▶ [Exercise instructions]:
Restate word for word the lines of the material below, from the line with "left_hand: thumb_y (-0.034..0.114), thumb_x" to the line with "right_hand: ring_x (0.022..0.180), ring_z", both lines included, and no others.

▶ [Information supplied]:

------------------------------

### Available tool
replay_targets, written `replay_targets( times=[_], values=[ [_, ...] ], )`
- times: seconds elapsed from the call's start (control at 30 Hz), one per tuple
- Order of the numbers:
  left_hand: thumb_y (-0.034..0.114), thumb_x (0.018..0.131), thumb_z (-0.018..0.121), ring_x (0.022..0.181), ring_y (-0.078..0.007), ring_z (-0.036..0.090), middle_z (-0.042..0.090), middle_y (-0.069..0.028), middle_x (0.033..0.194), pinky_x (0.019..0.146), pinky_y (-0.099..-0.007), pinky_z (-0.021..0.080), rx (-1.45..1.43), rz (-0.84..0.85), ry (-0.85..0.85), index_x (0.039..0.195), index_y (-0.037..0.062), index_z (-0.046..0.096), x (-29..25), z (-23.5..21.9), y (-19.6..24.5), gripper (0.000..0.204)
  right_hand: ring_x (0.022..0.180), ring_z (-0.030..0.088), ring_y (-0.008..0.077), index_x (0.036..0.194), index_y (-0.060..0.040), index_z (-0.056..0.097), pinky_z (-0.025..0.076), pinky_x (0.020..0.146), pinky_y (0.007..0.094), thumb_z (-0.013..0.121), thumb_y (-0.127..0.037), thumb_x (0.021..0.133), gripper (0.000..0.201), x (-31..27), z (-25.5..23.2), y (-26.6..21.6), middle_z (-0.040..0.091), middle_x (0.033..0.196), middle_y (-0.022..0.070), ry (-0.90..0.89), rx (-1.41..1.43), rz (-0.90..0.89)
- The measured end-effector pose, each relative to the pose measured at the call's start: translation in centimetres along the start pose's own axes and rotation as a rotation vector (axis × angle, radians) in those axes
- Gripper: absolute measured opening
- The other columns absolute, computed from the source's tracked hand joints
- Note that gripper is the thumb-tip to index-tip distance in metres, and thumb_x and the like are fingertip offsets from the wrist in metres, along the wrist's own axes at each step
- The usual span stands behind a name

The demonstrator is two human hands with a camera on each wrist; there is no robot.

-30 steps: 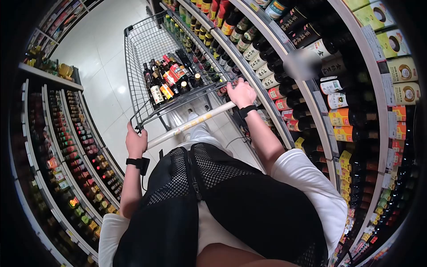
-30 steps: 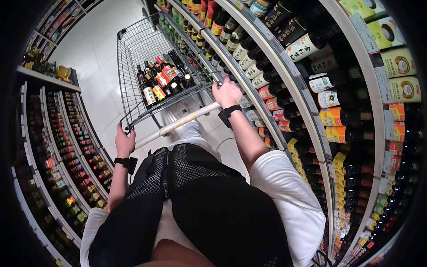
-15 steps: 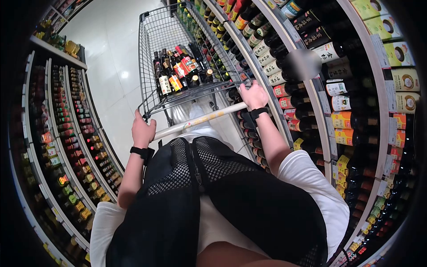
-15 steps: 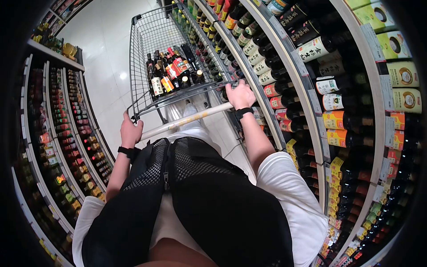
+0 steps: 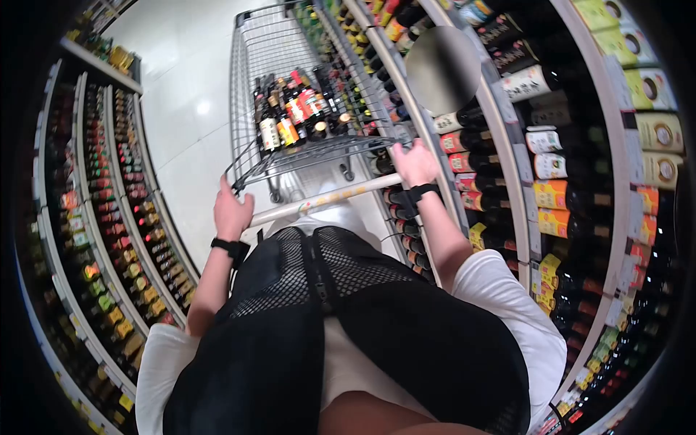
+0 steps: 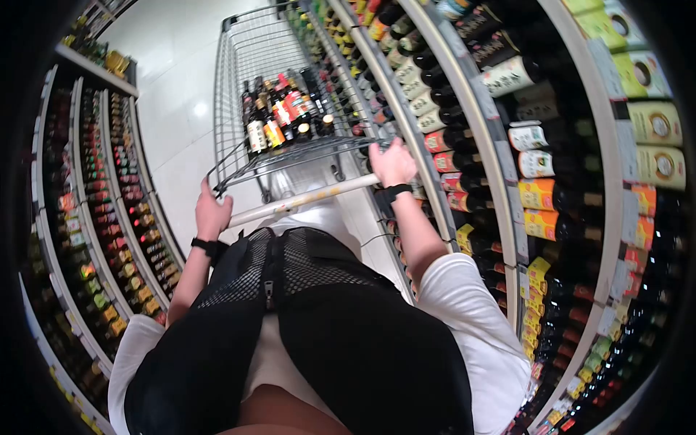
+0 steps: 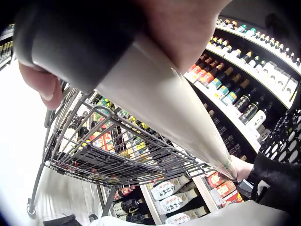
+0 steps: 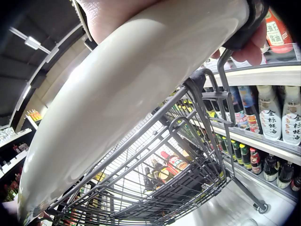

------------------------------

▶ [Answer for this exercise]:
  left_hand: thumb_y (-0.034..0.114), thumb_x (0.018..0.131), thumb_z (-0.018..0.121), ring_x (0.022..0.181), ring_y (-0.078..0.007), ring_z (-0.036..0.090), middle_z (-0.042..0.090), middle_y (-0.069..0.028), middle_x (0.033..0.194), pinky_x (0.019..0.146), pinky_y (-0.099..-0.007), pinky_z (-0.021..0.080), rx (-1.45..1.43), rz (-0.84..0.85), ry (-0.85..0.85), index_x (0.039..0.195), index_y (-0.037..0.062), index_z (-0.046..0.096), x (-29..25), z (-23.5..21.9), y (-19.6..24.5), gripper (0.000..0.204)
  right_hand: ring_x (0.022..0.180), ring_z (-0.030..0.088), ring_y (-0.008..0.077), index_x (0.036..0.194), index_y (-0.060..0.040), index_z (-0.056..0.097), pinky_z (-0.025..0.076), pinky_x (0.020..0.146), pinky_y (0.007..0.094), thumb_z (-0.013..0.121), thumb_y (-0.127..0.037), thumb_x (0.021..0.133), gripper (0.000..0.201), x (-31..27), z (-25.5..23.2), y (-26.6..21.6), middle_z (-0.040..0.091), middle_x (0.033..0.196), middle_y (-0.022..0.070), ry (-0.90..0.89), rx (-1.41..1.43), rz (-0.90..0.89)

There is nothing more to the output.